Crushing on Frank Gehry
I was listening to NPR this morning at the gym, and there was a fantastic interview with Frank Gehry that really moved me. I am a total design junkie, and have been enamored with Mr. Gehry since the early 1990’s when he designed the Chiat/Day offices in Venice, California. The facade was shaped like a pair of binoculars, the center of which served as the entrance to the parking garage. At the time, I was working a couple of blocks away in Santa Monica, and would drive by everyday on my way to and from my office.
At the time, my obsession with design was new, and this eclecticism seemed so risky and different. I love it when people, designers and developers step outside the box. Since then, Gehry has gone on to design Walt Disney Concert Hall in Los Angeles, the Louis Vuitton Foundation outside of Paris, and the Guggenheim Museum in Bilbao, Spain. At 86, he is still pushing the envelop – check out the Dancing House in Prague!
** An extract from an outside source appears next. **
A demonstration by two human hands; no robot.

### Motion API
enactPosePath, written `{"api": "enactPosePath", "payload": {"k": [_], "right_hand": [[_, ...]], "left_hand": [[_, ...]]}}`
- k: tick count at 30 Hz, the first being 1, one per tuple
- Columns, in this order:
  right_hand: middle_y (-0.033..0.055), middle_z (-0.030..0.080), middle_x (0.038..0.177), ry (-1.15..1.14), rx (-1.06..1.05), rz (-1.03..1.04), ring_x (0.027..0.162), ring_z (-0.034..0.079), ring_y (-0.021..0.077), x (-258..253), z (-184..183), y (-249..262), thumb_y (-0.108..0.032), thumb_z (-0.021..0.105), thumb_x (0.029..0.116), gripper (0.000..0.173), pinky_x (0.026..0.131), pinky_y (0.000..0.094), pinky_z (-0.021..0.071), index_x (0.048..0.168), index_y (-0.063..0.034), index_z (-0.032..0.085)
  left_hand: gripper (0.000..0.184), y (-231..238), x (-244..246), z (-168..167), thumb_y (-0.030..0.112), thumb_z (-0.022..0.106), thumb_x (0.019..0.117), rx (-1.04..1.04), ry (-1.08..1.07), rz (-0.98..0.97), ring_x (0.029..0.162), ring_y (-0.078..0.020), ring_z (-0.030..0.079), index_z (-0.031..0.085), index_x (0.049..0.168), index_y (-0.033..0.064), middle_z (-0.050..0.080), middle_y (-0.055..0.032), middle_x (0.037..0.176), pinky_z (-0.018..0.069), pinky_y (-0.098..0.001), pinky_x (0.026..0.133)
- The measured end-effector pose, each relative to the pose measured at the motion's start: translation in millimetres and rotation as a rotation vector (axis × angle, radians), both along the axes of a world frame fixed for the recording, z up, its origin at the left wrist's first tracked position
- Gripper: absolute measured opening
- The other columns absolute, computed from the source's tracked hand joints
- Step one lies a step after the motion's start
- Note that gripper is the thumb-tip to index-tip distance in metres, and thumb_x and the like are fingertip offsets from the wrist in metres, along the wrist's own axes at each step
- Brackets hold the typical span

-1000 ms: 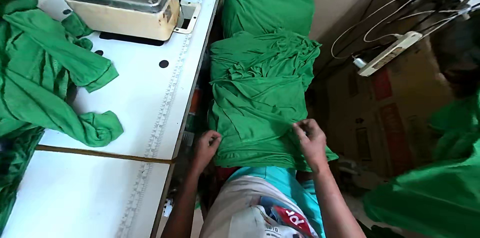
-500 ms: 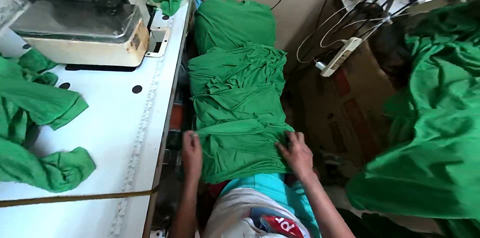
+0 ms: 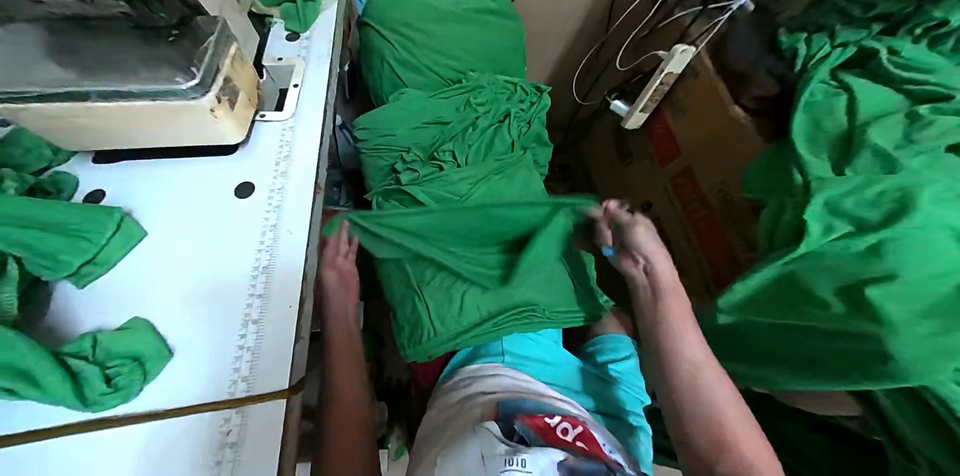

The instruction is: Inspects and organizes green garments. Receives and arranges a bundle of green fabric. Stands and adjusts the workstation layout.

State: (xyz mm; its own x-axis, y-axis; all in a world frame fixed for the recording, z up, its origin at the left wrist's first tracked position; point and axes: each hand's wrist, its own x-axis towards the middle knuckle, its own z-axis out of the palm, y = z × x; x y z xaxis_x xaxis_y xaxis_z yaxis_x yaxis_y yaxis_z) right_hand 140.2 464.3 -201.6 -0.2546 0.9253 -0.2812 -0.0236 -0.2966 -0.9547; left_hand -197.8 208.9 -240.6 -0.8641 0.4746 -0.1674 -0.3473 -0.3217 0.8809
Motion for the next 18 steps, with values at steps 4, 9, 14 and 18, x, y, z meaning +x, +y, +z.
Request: {"api": "enactPosePath", "payload": {"k": [4,9,14,18], "right_hand": [[-0.0012,0.064,0.135,0.16,0.165,-0.056,0.079,0.067,0.0033,-21,8,17,-0.025,0.029,0.1135,0.033,0.06,0.017,0.0504,0.144,-0.0159,0.04],[0.0063,0.072,0.098,-0.216,0.34,0.321,0.06,0.057,0.0064,-36,-12,-38,-0.014,0.052,0.1047,0.022,0.056,0.0249,0.0489,0.12,0.001,0.059],[0.0084,0.069,0.102,-0.359,0.401,0.888,0.08,0.061,0.0108,-44,-32,-105,-0.02,0.071,0.0945,0.025,0.074,0.0306,0.0528,0.111,-0.0009,0.07],[0.0146,0.068,0.118,-0.648,0.59,1.144,0.105,0.068,0.0297,-57,-22,-130,-0.028,0.068,0.0977,0.028,0.09,0.0527,0.0548,0.115,-0.0057,0.072]], "left_hand": [[0.077,24,-10,4,0.025,0.051,0.1069,-0.31,0.385,-0.245,0.15,-0.0278,0.034,0.002,0.166,0.0163,0.016,-0.0149,0.17,0.0401,-0.0482,0.116],[0.025,5,38,22,0.018,0.065,0.0999,-0.617,0.698,-0.624,0.097,-0.0238,0.068,0.067,0.112,-0.0038,0.07,-0.0166,0.106,0.0565,-0.0435,0.089],[0.032,-35,94,12,0.021,0.081,0.0859,-0.747,0.821,-1.137,0.128,-0.0395,0.052,0.071,0.106,-0.0021,0.061,-0.0223,0.129,0.043,-0.0539,0.109],[0.02,-48,106,15,0.015,0.065,0.0984,-0.812,0.811,-1.039,0.128,-0.031,0.058,0.075,0.104,-0.0014,0.068,-0.0159,0.127,0.0433,-0.0458,0.112]]}}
All the (well-deserved) attention is culminating the release of Paul Goldberger’s biography of Gehry, coming out on September 15, 2015. Golderberger, a friend of Gehry’s for over 40 years, chronicles the life of Gehry (born Frank Goldberg!) and shows the full spectrum of his work and how he single-handily changed the architectural world with his ingenious use of materials and form. This is one volume I can make room for in my bookshelf, and have already pre-ordered the book.
If you would like to listen to the story, I’ve embedded it below. I hope you do. Frank Gehry is such a pioneer.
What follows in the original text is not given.